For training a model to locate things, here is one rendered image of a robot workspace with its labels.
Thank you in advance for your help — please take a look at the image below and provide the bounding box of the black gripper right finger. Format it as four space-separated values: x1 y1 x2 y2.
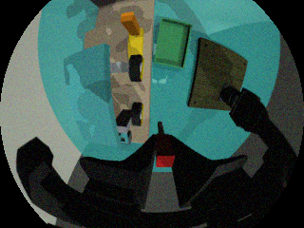
168 134 248 209

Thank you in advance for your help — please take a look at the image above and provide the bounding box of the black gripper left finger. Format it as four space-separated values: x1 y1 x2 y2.
79 134 157 209

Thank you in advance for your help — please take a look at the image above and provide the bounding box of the yellow wheel chock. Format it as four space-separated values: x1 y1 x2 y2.
121 11 144 57

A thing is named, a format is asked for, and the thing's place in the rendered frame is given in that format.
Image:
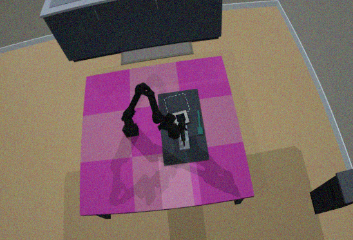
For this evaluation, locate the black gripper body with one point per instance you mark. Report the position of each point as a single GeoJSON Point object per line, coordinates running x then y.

_Work order_
Output the lines above verbatim, images excluded.

_Solution below_
For training a model to locate things, here is one rendered image of a robot workspace with its labels.
Thank you in advance for your help — please take a look at the image below and provide the bounding box of the black gripper right finger. Format it as four space-separated values: x1 y1 x2 y2.
168 134 248 209

Thank you in advance for your help — please take a look at the image above and provide the bounding box of the black gripper left finger. Format it as four space-separated values: x1 y1 x2 y2.
79 134 157 209

Thank you in advance for your help — please take a look at the image above and provide the bounding box of the yellow wheel chock. Format it as four space-separated values: x1 y1 x2 y2.
121 11 144 57

A thing is named, a format is asked for, and the thing's place in the rendered frame is given in that format.
Image:
For this evaluation, locate the black gripper body with one point per instance you mark. Report the position of each point as a single GeoJSON Point object per line, coordinates running x then y.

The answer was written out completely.